Edwards thermodynamics of the jamming transition for frictionless packings: ergodicity test and role of angoricity and compactivity (1101.5634v1)

Abstract: This paper illustrates how the tools of equilibrium statistical mechanics can help to explain a far-from-equilibrium problem: the jamming transition in frictionless granular materials. Edwards ideas consist of proposing a statistical ensemble of volume and stress fluctuations through the thermodynamic notion of entropy, compactivity, X, and angoricity, A (two temperature-like variables). We find that Edwards thermodynamics is able to describe the jamming transition (J-point). Using the ensemble formalism we elucidate the following: (i)We test the combined volume-stress ensemble by comparing the statistical properties of jammed configurations obtained by dynamics with those averaged over the ensemble of minima in the potential energy landscape as a test of ergodicity.
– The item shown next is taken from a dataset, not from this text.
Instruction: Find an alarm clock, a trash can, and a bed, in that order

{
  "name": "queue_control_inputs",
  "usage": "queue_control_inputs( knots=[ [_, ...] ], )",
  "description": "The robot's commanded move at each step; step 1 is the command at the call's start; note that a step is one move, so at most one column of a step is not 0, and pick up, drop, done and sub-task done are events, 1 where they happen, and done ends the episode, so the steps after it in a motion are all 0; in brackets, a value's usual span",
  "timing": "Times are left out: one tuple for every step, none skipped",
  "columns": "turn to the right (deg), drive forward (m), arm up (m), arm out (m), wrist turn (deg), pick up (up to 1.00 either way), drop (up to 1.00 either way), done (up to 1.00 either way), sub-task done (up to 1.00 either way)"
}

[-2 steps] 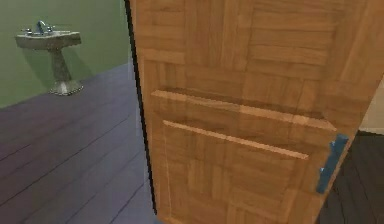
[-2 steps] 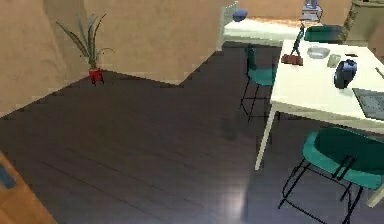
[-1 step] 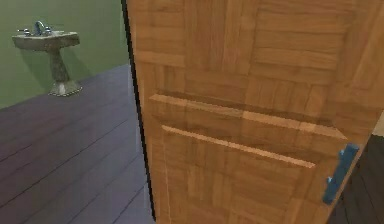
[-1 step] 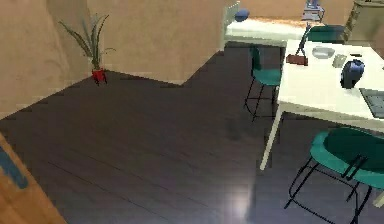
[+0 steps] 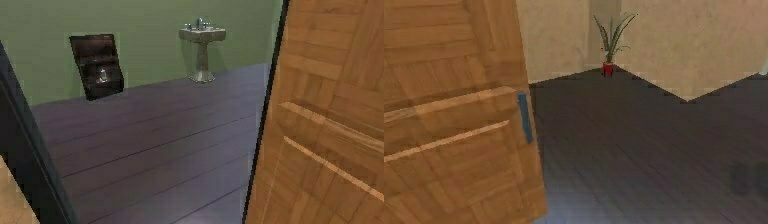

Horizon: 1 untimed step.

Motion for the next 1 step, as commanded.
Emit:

Agreement between both methods supports the idea of "thermalization" at a given angoricity and compactivity. (ii) A microcanonical ensemble analysis supports the idea of maximum entropy principle for grains. (iii) The intensive variables describe the approach to jamming through a series of scaling relations as A {\to} 0+ and X {\to} 0-. Due to the force-volume coupling, the jamming transition can be probed thermodynamically by a "jamming temperature" TJ comprised of contributions from A and X. (iv) The thermodynamic framework reveals the order of the jamming phase transition by showing the absence of critical fluctuations at jamming in observables like pressure and volume. (v) Finally, we elaborate on a comparison with relevant studies showing a breakdown of equiprobability of microstates.